## What to work on
Every picture is to be removed, and all the data is to be copied exactly.

## Collected data
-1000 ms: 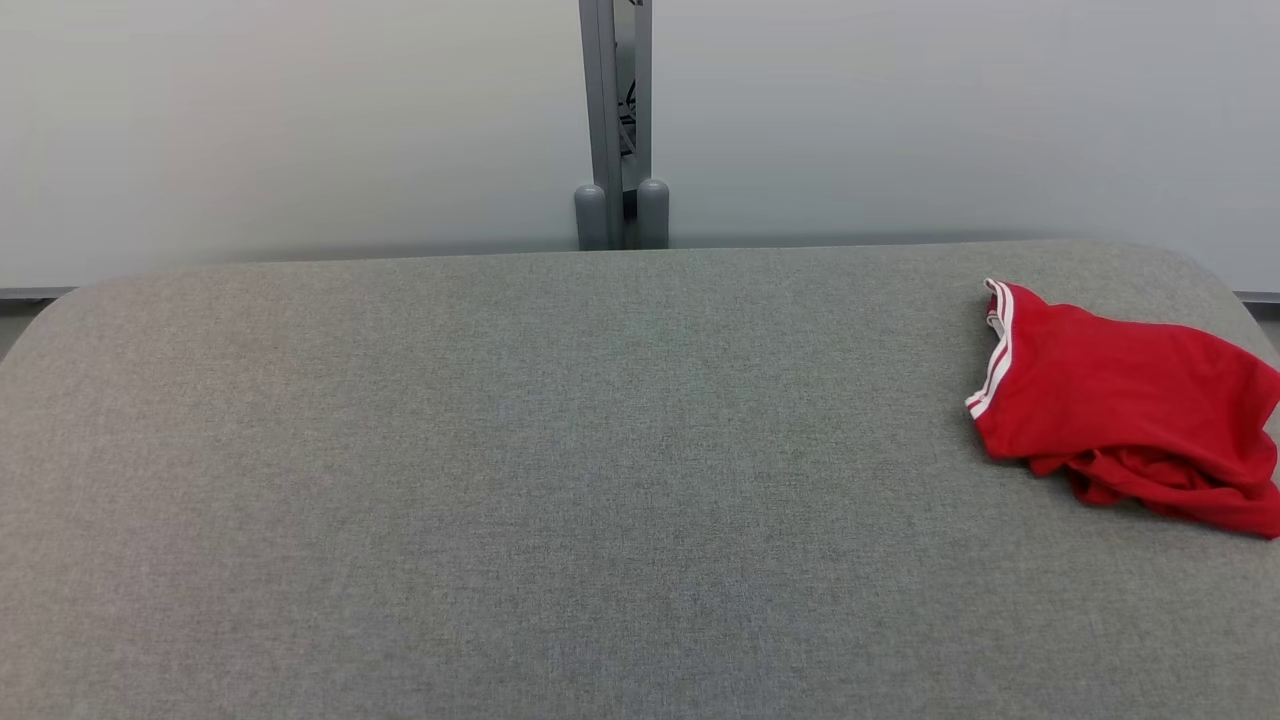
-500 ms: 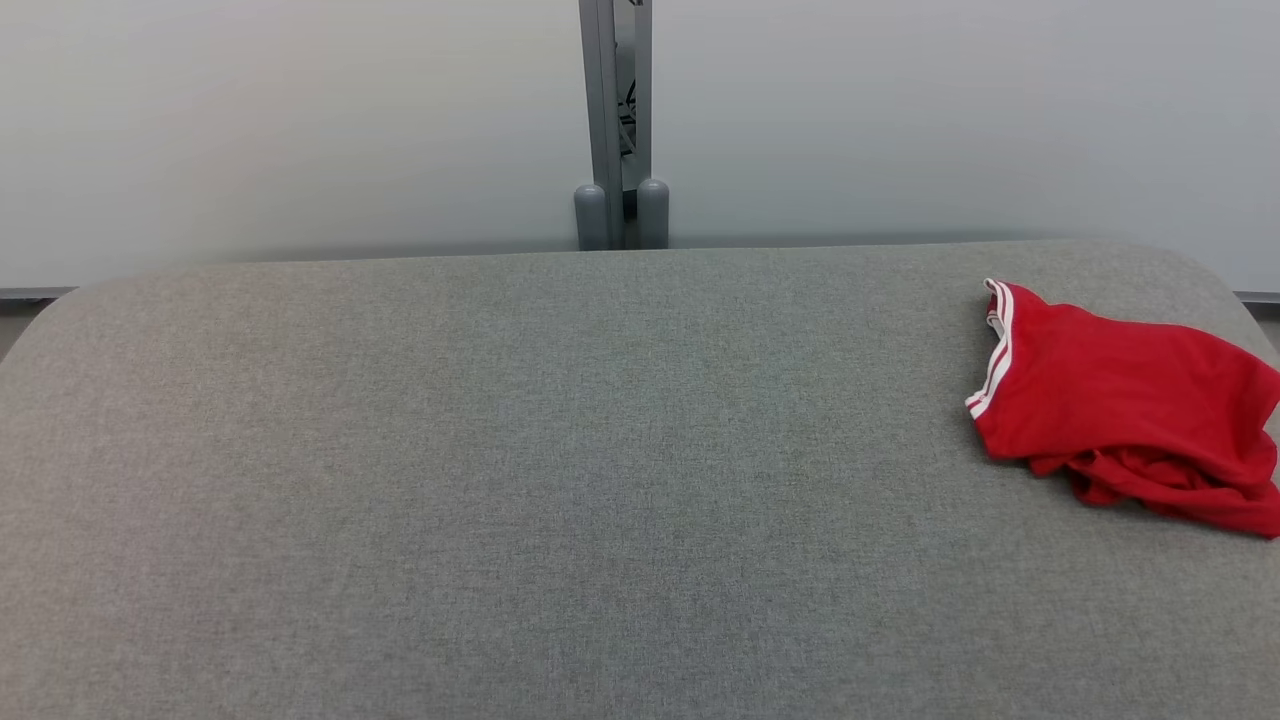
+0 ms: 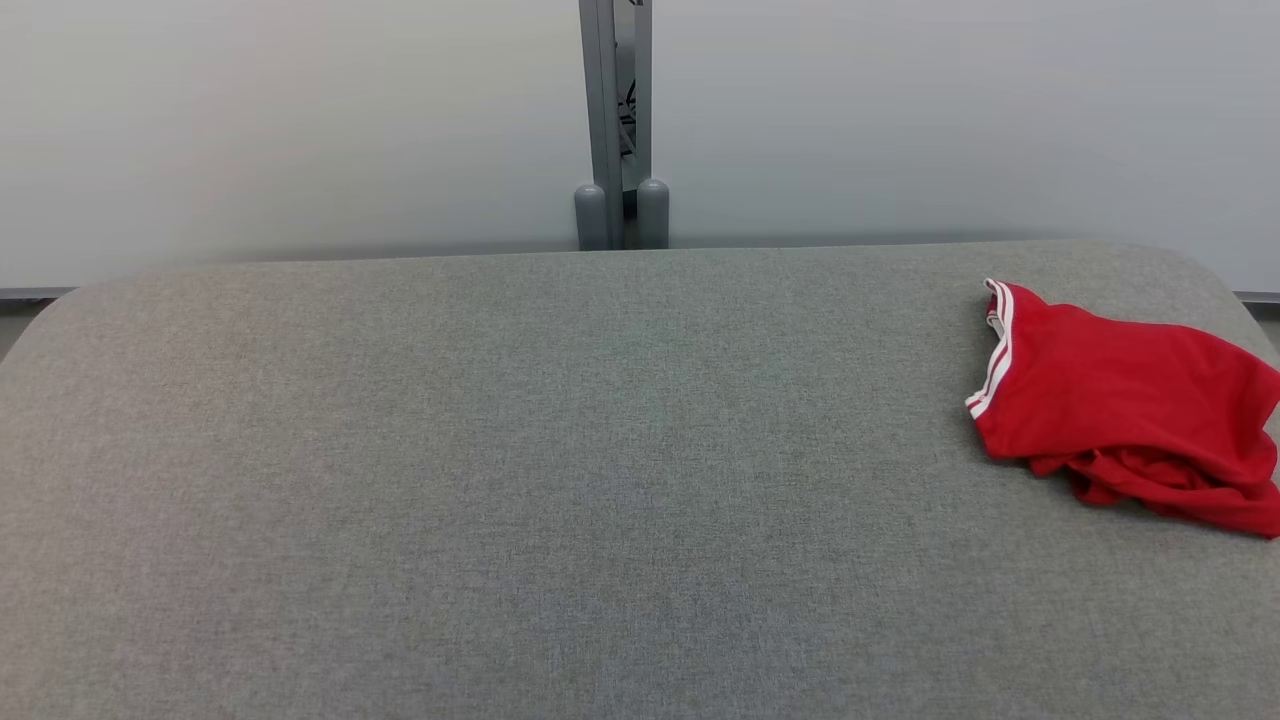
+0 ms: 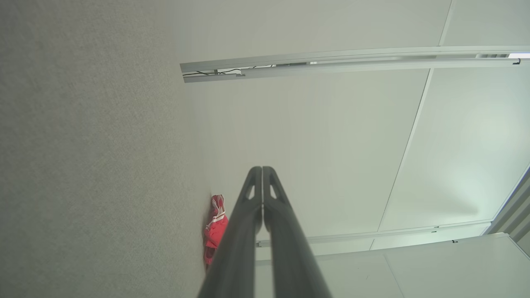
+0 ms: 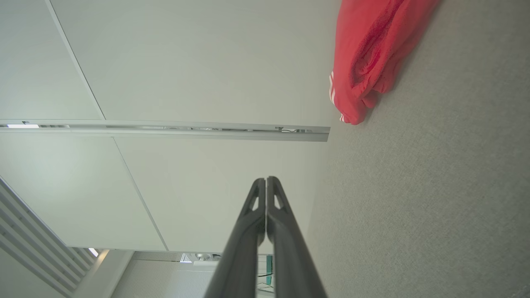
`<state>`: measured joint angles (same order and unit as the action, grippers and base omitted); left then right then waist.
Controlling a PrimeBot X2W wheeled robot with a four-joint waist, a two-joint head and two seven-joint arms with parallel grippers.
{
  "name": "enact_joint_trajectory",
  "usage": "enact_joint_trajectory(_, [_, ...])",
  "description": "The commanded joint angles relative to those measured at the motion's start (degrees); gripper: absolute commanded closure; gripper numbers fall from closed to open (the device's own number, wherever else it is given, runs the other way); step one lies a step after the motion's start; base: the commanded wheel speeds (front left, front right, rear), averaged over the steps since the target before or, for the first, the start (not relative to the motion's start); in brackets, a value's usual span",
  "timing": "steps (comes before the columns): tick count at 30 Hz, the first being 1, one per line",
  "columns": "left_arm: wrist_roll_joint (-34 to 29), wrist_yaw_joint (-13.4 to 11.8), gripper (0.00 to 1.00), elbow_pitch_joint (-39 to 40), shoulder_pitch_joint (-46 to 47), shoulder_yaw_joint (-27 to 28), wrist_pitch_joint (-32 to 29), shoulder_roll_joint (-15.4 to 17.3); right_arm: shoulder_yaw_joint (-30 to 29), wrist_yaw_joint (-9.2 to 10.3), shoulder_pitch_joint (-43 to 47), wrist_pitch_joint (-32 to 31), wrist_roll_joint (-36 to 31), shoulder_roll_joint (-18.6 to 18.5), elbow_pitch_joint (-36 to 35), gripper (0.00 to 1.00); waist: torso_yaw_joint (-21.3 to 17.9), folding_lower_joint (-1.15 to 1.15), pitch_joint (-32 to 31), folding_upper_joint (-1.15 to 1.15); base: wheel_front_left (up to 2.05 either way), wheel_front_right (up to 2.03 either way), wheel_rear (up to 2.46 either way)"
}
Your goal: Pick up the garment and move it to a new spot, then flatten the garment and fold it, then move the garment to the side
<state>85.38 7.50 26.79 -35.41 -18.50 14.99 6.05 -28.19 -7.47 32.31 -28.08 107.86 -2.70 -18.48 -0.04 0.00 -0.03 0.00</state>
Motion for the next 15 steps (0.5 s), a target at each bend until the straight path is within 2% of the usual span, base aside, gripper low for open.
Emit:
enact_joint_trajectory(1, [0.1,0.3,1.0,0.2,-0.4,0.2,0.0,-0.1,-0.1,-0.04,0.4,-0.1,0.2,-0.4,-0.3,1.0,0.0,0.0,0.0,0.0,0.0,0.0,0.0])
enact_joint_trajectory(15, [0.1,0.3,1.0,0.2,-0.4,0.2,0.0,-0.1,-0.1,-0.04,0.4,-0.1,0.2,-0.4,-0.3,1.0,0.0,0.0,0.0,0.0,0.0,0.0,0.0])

## Response to this exercise
-1000 ms: 
-500 ms: 
+0 ms: 
+0 ms: 
+0 ms: 
`<state>`: measured joint angles (same order and unit as the action, grippers and base omitted); left then right then waist.
Controlling a PrimeBot X2W wheeled robot with a four-joint waist, a two-joint head and two seven-joint arms with parallel grippers.
{
  "name": "enact_joint_trajectory",
  "usage": "enact_joint_trajectory(_, [_, ...])",
  "description": "The commanded joint angles relative to those measured at the motion's start (degrees); gripper: absolute commanded closure; gripper numbers fall from closed to open (the device's own number, wherever else it is given, runs the other way); step one lies a step after the motion's start; base: the commanded wheel speeds (front left, front right, rear), averaged over the steps since the target before or, for the first, the start (not relative to the motion's start); in brackets, a value's usual span",
  "timing": "steps (comes before the columns): tick count at 30 Hz, the first being 1, one per line",
  "columns": "left_arm: wrist_roll_joint (-34 to 29), wrist_yaw_joint (-13.4 to 11.8), gripper (0.00 to 1.00), elbow_pitch_joint (-39 to 40), shoulder_pitch_joint (-46 to 47), shoulder_yaw_joint (-27 to 28), wrist_pitch_joint (-32 to 29), shoulder_roll_joint (-15.4 to 17.3); right_arm: shoulder_yaw_joint (-30 to 29), wrist_yaw_joint (-9.2 to 10.3), shoulder_pitch_joint (-43 to 47), wrist_pitch_joint (-32 to 31), wrist_roll_joint (-36 to 31), shoulder_roll_joint (-18.6 to 18.5), elbow_pitch_joint (-36 to 35), gripper (0.00 to 1.00); waist: torso_yaw_joint (-21.3 to 17.9), folding_lower_joint (-1.15 to 1.15), pitch_joint (-32 to 31), folding_upper_joint (-1.15 to 1.15); base: wheel_front_left (up to 2.05 either way), wheel_front_right (up to 2.03 either way), wheel_rear (up to 2.46 either way)"
}
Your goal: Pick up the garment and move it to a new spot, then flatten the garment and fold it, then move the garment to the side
<state>85.38 7.50 26.79 -35.41 -18.50 14.99 6.05 -28.19 -7.47 32.31 -28.08 107.86 -2.70 -18.48 -0.04 0.00 -0.03 0.00</state>
Motion for the next 15 steps (0.5 s), a target at each bend until the straight path is within 2% of the usual span, base aside, gripper low for open.
Emit:
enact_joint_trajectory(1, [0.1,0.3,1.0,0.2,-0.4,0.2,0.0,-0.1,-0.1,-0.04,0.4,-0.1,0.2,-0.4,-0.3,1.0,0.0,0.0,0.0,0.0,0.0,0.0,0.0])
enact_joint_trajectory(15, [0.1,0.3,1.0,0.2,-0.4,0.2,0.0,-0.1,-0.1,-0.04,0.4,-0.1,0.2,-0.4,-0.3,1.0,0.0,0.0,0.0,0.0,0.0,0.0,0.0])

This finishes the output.